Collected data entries
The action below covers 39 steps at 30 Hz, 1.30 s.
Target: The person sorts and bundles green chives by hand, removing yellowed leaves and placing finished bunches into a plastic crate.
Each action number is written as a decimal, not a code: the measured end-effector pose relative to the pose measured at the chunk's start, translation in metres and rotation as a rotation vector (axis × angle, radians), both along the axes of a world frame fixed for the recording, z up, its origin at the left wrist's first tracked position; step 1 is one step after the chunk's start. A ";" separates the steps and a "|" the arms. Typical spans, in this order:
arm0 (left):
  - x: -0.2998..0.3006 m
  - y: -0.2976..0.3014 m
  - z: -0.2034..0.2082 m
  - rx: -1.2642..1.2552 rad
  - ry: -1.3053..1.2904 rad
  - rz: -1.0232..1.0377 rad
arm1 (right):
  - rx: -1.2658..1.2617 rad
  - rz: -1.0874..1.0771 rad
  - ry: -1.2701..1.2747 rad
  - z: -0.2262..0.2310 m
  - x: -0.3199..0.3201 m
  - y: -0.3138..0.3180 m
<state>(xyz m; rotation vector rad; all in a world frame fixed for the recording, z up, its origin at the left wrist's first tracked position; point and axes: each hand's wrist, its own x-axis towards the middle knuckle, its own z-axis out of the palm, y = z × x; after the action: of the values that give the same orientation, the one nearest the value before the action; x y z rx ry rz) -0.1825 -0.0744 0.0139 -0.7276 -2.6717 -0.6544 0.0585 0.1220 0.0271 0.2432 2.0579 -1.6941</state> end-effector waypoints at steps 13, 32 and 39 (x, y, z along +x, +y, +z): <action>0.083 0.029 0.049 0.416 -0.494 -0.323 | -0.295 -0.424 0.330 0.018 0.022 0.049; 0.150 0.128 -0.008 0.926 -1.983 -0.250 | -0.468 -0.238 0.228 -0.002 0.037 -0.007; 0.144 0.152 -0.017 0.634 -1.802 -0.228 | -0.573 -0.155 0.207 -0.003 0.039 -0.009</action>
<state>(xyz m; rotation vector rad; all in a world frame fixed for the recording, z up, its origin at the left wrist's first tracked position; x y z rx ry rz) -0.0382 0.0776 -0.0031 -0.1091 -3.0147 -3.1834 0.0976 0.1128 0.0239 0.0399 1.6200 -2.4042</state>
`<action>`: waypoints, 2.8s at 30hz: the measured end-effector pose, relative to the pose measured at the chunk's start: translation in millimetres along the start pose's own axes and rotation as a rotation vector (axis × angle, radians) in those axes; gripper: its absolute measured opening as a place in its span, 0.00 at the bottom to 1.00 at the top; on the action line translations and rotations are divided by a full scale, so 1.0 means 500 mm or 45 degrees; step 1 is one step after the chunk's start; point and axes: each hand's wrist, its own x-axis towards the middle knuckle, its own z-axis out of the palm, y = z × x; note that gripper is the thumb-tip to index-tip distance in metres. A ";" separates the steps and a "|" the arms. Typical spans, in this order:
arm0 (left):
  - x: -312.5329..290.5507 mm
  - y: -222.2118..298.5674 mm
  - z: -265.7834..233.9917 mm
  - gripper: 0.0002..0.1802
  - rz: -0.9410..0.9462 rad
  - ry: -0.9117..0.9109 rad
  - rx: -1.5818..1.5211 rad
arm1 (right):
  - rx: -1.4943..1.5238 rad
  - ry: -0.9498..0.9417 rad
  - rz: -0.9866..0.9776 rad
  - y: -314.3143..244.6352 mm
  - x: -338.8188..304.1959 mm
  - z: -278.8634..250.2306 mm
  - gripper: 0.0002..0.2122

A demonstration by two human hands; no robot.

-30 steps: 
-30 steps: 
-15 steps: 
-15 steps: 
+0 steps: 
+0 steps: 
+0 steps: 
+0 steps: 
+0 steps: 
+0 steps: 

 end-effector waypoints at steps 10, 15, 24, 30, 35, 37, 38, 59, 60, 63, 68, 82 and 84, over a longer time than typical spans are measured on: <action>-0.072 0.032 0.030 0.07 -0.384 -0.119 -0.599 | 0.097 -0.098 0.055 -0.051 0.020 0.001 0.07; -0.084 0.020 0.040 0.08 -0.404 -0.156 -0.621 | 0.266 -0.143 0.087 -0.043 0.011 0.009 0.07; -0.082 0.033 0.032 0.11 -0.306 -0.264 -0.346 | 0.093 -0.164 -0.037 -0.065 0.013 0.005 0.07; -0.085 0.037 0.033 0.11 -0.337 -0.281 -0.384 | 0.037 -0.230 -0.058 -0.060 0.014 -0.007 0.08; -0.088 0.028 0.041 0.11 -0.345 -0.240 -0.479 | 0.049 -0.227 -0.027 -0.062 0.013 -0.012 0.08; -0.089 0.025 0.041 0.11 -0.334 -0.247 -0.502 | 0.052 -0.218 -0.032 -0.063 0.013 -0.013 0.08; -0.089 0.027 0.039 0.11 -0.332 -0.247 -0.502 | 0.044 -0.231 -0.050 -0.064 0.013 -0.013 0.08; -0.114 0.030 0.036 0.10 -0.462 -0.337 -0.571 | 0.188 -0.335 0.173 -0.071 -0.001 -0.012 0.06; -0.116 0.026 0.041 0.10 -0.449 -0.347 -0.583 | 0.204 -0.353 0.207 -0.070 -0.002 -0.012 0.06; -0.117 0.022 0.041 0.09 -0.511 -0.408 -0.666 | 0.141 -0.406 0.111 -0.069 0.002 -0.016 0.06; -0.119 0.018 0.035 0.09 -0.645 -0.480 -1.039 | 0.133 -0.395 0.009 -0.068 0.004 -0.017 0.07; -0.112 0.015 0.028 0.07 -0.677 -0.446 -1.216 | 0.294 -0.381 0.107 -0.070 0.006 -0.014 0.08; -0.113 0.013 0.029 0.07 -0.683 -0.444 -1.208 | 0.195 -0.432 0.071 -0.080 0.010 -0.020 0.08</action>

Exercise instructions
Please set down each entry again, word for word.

Answer to the problem
The action below covers 39 steps at 30 Hz, 1.30 s.
Target: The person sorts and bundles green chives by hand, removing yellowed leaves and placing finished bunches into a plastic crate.
Each action number is written as a decimal, not a code: the measured end-effector pose relative to the pose measured at the chunk's start, translation in metres and rotation as a rotation vector (axis × angle, radians), both along the axes of a world frame fixed for the recording, z up, its origin at the left wrist's first tracked position; step 1 is one step after the chunk's start. A ";" separates the steps and a "|" the arms. Typical spans, in this order:
arm0 (left):
  - x: -0.2998..0.3006 m
  - y: -0.2976..0.3014 m
  - z: -0.2034..0.2082 m
  - rx: -1.2642..1.2552 rad
  - ry: -1.3053..1.2904 rad
  - rz: -1.0232..1.0377 rad
arm1 (right):
  - rx: -1.2658..1.2617 rad
  - rz: -1.0874..1.0771 rad
  - ry: -1.2701..1.2747 rad
  - z: -0.2262..0.2310 m
  - x: -0.3199..0.3201 m
  - y: -0.3138..0.3180 m
<state>(xyz m; rotation vector rad; all in a world frame fixed for the recording, z up, its origin at the left wrist's first tracked position; point and axes: each hand's wrist, its own x-axis towards the middle knuckle, its own z-axis out of the palm, y = z × x; after the action: of the values that give the same orientation, the one nearest the value before the action; x y z rx ry rz) -0.1825 -0.0744 0.0139 -0.7276 -2.6717 -0.6544 0.0585 0.1220 0.0271 0.2432 2.0579 -1.6941</state> end-effector waypoints at steps 13, 32 and 39 (x, y, z along +x, +y, +z): <action>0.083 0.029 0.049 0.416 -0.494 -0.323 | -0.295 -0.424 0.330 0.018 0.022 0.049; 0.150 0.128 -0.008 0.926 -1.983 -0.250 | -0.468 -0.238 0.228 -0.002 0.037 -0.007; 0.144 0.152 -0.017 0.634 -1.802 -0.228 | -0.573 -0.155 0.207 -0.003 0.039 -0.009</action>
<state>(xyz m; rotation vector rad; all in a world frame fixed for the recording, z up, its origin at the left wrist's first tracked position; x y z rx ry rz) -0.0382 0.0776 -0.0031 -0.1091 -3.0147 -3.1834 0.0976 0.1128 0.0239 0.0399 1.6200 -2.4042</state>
`<action>`: waypoints, 2.8s at 30hz: the measured end-effector pose, relative to the pose measured at the chunk's start: translation in millimetres along the start pose's own axes and rotation as a rotation vector (axis × angle, radians) in those axes; gripper: its absolute measured opening as a place in its span, 0.00 at the bottom to 1.00 at the top; on the action line translations and rotations are divided by a full scale, so 1.0 means 500 mm or 45 degrees; step 1 is one step after the chunk's start; point and axes: each hand's wrist, its own x-axis towards the middle knuckle, its own z-axis out of the palm, y = z × x; note that gripper is the thumb-tip to index-tip distance in metres. A ";" separates the steps and a "|" the arms. Typical spans, in this order:
arm0 (left):
  - x: -312.5329..290.5507 mm
  - y: -222.2118..298.5674 mm
  - z: -265.7834..233.9917 mm
  - gripper: 0.0002..0.1802
  - rz: -0.9410..0.9462 rad
  - ry: -0.9117..0.9109 rad
  - rx: -1.5818..1.5211 rad
arm1 (right):
  - rx: -1.4943..1.5238 rad
  - ry: -0.9498..0.9417 rad
  - rz: -0.9866..0.9776 rad
  - y: -314.3143..244.6352 mm
  - x: -338.8188..304.1959 mm
  - z: -278.8634..250.2306 mm
  - gripper: 0.0002..0.2122

A demonstration by two human hands; no robot.

-30 steps: 
-30 steps: 
-15 steps: 
-15 steps: 
+0 steps: 
+0 steps: 
+0 steps: 
+0 steps: 
+0 steps: 
+0 steps: 

 end-effector waypoints at steps 10, 15, 24, 30, 35, 37, 38, 59, 60, 63, 68, 82 and 84, over a longer time than typical spans are measured on: <action>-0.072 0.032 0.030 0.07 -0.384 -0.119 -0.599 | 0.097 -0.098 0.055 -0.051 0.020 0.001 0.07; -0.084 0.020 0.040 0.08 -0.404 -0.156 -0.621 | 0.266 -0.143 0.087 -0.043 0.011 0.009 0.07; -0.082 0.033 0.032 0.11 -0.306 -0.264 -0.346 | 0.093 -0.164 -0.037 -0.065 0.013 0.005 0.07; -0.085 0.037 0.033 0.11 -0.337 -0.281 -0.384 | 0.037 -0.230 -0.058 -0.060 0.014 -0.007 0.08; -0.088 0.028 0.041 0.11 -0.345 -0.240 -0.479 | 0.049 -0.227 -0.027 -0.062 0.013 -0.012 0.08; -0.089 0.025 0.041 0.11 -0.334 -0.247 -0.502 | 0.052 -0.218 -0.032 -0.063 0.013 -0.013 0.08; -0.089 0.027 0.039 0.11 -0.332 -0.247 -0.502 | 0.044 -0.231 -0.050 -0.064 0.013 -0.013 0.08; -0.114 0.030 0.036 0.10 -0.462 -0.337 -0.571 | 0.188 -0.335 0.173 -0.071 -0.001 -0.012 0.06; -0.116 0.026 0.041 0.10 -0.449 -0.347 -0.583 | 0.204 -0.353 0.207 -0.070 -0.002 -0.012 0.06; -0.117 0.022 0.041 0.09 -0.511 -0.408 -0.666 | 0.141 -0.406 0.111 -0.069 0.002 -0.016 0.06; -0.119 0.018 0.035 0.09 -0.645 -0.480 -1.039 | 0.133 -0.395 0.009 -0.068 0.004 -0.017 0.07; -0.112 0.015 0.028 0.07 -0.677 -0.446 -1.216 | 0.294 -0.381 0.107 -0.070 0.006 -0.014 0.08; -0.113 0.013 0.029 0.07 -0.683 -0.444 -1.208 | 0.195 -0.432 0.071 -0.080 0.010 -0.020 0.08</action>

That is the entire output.